Aujourd’hui, on trouve de tout : des bruitages réalisés par des corps qui servent de caisses de résonnance, selon la technique du patting, des chorégraphies sur des textes, dont le rythme est supposé assez fort pour se substituer à la musique (Preljocaj sur un texte de Mauvigner ou Genet), des partitions classiques revisitées avec distance (Bach dans Wolf d’Alain Platel) ou au contraire étudiées avec soin (Anne Teresa de Keersmaeker dans Cesena – ou Drei Abschied, l’histoire d’une musique qui résiste à la chorégraphie), des ambiances sonores (1980 de Pina Bausch)… des morceaux déjà existants, créés pour l’occasion ou récupérés, bricolés ou plaqués a posteriori sur la danse. Ainsi, c’est un pur hasard de timing si Le Jeune Homme et la mort est dansé sur du Bach, Cocteau pratiquant la « synchronisation accidentelle » : trouvant toujours une musique adéquate pour les images qu’il avait filmées, le cinéaste appliqua la même chose à la danse (comme Cunningham, sauf que c’est adéquat).

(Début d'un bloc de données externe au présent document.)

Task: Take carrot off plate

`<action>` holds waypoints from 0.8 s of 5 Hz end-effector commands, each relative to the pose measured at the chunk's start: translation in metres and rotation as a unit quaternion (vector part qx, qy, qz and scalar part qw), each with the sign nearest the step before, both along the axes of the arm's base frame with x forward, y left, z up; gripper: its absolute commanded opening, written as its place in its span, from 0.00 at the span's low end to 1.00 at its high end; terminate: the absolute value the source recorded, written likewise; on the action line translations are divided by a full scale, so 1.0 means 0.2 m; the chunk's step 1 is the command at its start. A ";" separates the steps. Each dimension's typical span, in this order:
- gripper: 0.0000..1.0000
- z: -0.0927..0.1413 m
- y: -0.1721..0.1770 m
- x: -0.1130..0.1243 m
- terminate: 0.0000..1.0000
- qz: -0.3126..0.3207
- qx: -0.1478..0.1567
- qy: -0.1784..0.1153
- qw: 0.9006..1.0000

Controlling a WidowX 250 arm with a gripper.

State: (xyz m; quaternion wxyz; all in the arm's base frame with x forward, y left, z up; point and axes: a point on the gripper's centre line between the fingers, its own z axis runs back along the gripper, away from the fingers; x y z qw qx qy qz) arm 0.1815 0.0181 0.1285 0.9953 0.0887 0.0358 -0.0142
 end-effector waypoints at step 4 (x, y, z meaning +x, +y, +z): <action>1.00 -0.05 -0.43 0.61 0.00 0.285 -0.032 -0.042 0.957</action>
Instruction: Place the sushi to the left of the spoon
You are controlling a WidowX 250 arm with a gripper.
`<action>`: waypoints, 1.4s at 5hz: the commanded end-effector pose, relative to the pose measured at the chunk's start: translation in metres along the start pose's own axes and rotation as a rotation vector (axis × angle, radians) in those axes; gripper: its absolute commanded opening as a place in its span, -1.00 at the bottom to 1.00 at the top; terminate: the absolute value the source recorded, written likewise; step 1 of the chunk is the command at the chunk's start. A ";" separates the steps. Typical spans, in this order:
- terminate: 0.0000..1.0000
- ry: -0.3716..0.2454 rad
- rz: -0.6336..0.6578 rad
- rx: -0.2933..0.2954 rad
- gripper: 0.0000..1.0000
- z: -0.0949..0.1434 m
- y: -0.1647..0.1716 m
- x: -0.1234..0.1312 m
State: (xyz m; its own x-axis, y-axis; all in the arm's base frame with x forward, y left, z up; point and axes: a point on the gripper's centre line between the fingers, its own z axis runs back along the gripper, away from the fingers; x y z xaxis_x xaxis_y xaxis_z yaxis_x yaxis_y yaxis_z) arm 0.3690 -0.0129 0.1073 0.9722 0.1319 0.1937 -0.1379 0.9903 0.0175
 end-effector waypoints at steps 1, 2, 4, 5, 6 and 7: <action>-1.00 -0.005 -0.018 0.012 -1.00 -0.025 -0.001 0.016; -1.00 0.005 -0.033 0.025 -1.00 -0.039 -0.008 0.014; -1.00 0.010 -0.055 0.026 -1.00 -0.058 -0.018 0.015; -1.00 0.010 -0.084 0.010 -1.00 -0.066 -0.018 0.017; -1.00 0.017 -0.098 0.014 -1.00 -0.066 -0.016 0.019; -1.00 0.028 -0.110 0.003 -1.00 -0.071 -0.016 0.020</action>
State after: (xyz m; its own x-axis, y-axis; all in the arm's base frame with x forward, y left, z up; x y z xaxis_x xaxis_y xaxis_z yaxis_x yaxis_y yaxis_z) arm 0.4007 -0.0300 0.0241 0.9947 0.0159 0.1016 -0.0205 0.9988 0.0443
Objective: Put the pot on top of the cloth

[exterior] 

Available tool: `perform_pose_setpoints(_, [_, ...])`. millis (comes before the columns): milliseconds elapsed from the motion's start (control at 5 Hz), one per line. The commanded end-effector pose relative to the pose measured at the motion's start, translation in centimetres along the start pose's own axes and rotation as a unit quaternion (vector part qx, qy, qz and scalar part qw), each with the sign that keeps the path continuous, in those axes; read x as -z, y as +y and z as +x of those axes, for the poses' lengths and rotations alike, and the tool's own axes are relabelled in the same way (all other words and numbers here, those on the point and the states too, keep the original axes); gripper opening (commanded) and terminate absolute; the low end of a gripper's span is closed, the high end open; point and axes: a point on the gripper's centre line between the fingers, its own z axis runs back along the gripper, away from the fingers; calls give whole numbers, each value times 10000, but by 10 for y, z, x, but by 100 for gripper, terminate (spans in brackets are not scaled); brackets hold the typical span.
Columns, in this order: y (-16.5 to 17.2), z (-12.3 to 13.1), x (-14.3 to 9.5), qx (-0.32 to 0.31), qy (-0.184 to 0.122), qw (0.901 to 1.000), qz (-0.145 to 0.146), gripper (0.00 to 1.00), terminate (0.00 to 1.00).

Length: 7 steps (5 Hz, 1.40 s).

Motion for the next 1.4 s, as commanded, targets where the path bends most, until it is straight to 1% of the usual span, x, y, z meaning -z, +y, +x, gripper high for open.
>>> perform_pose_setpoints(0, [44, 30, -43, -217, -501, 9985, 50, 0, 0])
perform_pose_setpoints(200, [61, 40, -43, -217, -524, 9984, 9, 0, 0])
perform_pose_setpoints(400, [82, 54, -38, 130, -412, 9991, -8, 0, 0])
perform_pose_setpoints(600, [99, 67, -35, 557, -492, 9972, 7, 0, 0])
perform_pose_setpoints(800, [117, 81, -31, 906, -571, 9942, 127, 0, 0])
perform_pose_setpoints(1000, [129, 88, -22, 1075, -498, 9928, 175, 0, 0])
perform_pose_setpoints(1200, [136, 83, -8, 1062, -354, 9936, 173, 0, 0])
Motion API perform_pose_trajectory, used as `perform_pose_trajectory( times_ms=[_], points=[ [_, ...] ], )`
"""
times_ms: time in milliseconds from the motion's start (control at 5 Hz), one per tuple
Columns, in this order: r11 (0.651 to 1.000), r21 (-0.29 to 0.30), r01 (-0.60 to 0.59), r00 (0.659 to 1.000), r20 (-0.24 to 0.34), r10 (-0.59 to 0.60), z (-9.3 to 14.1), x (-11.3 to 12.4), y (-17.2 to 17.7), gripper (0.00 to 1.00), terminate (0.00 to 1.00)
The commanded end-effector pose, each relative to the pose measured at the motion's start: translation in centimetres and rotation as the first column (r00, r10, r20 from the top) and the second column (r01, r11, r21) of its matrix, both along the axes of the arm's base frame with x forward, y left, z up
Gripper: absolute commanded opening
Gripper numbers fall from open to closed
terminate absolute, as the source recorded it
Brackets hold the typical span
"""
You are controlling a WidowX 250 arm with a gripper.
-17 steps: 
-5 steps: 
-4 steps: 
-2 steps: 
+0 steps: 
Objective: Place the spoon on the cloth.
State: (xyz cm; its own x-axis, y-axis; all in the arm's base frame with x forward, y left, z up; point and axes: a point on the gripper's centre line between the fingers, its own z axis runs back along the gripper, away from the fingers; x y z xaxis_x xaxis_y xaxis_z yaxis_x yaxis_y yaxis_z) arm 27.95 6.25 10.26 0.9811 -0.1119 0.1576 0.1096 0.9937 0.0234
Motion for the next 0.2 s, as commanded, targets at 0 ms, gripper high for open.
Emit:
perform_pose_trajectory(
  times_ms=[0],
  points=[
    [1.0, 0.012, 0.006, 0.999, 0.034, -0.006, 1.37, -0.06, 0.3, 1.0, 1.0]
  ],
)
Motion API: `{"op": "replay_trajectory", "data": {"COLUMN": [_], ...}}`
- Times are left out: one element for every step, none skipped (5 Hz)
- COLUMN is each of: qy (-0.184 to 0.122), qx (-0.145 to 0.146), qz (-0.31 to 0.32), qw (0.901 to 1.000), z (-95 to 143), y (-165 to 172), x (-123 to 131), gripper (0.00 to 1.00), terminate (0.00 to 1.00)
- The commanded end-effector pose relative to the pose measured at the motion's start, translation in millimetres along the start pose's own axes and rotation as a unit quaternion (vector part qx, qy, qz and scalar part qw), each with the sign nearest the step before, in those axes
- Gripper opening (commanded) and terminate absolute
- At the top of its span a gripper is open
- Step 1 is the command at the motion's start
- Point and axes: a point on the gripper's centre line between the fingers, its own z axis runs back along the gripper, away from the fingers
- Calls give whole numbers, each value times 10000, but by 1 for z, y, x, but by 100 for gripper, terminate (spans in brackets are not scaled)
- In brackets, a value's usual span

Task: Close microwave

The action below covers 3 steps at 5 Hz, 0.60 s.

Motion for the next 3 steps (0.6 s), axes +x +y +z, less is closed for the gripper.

Kader Belarbi et Philippe Hersant, cerise sur le gâteau
Je ne rattachais à rien le compositeur venu là pour témoigner de son expérience, lorsque le sésame est prononcé : Wuthering Heights (en anglais dans le texte à la reprise, parce que le traducteur français commençait à réclamer son dû).
[Instant de pâmoison]
Pas de légèreté créatrice ni de tâtonnements en studio pour cette grosse machine de 40 danseurs, 70 musiciens, aux deux heures de musiques. L’Opéra de Paris est une grande maison et il s’agissait d’une commande dans les règles de l’art. Kader Belarbi est arrivé avec un livret bien ficelé et la musique a été écrite sans avoir vu la moindre répétition (la partition a été finie et enregistrée en amont – quelques modifications et coupures seulement), selon les indications et les gestes esquissés par le chorégraphe. La difficulté a été de se comprendre : un adage ne signifie pas la même chose pour un danseur ou pour un musicien, et traduire sa pensée dans le langage de l’autre demande un effort de compréhension réciproque. Au final, la collaboration a été enrichissante, même si cela n’a pas influé par la suite sur la manière de travailler du compositeur, qui découvrait l’univers de la danse : « j’avais l’impression d’écrire un opéra sans paroles ».